Summary
holding that nonresident buyer could not be sued in Missouri where the nonresident purchaser's only contacts with Missouri were telephone calls and payments; plaintiff seller was a Missouri corporation with management offices in Missouri and production facilities in Kansas
Summary of this case from Scullin Steel v. National Ry. Utilization Corp.Opinion
Nos. 11146, 11147.
April 1, 1980. Motion for Rehearing or to Transfer to Supreme Court Denied April 18, 1980. Application to Transfer Denied July 15, 1980.
APPEAL FROM THE CIRCUIT COURT, GREENE COUNTY, JOHN C. CROW, J.
Thomas G. Strong, Mathew W. Placzek, Jr., B. H. Clampett, Richard P. Wacker, Springfield, for plaintiff-respondent third-party plaintiff-appellant.
John R. Lewis, Milton B. Kirby, Springfield, for defendants-appellants.
David W. Ansley, John E. Price, Springfield, for third-party defendant-respondent.
M D Enterprises, Inc. (M D), a Missouri corporation, manufactures and sells building materials. M D's management functions are performed in Springfield, Missouri, while its manufacturing and shipping plant is in Iola, Kansas. M D is the exclusive producer of a cementitious material, known as Boncoat, which is applied to the exterior surface of buildings. After application, rocks are blown into the Boncoat to produce an aggregate finish.

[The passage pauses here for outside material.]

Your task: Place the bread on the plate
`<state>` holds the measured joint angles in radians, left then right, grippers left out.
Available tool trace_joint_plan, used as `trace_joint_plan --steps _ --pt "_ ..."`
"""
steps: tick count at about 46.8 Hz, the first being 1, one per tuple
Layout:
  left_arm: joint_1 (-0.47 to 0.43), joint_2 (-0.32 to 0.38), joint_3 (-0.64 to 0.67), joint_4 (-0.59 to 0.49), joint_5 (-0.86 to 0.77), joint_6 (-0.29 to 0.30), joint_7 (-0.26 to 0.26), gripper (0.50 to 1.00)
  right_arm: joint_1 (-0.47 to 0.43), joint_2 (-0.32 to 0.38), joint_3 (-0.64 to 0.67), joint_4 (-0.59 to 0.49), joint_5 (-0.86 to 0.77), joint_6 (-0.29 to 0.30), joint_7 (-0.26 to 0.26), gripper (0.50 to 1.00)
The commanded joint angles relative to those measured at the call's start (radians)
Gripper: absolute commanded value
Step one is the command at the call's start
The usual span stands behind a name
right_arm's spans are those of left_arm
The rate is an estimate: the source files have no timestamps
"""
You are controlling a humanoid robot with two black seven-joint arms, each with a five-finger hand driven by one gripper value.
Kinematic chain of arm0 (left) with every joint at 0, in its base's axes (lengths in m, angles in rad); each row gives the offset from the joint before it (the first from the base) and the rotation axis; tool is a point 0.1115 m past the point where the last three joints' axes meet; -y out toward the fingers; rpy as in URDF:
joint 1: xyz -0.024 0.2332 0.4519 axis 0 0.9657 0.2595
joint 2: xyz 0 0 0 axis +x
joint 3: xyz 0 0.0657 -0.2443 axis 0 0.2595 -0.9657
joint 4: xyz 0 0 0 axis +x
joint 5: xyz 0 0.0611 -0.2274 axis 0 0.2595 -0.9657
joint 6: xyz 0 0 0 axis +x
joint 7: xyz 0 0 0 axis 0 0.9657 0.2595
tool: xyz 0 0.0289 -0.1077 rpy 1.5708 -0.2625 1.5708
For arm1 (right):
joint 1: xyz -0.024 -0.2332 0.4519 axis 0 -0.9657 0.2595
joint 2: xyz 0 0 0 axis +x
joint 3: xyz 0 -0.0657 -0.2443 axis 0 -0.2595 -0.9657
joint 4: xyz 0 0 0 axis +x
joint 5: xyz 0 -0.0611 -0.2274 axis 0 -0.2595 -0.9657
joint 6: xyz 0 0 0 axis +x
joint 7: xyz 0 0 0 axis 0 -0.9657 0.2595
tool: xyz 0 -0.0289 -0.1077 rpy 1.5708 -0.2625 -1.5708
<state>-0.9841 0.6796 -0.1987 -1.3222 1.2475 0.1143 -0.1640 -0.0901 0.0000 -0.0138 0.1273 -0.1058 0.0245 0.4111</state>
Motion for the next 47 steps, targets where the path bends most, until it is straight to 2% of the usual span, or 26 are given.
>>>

Peter Nichols, a sales manager with M D, heard of construction to be done on the Warrick Hospital in Boonville, Indiana, which called for an exposed aggregate finish. Nichols contacted the architectural firm of Jones Feller, which was handling the hospital project, and promoted M D's product. In March, 1974, the architects sent a preliminary set of plans to Nichols, at the Springfield office, where he and Harvey Davis, president of M D, looked them over, determined that Boncoat could be used on the project, made some suggestions to the architects, and returned the plans. The final plans called for the use of Boncoat, or equivalent, on the hospital's exterior surface.
Nichols then contacted Wayne Phillips, vice-president of the Hilbert C. Fournie Company (Fournie), a Delaware corporation, at its principal place of business in Belleville, Illinois. He told Phillips about the job in Indiana and urged him to put in a bid for the subcontract on the exterior finish work. Phillips obtained a set of plans from the general contractor, Algernon-Blair, Inc. (Algernon), and submitted a bid on the project. Fournie was awarded the subcontract to do the exterior work on the Warrick Hospital. M D was not a party to the subcontract between Algernon and Fournie. The subcontract called for the use of Boncoat.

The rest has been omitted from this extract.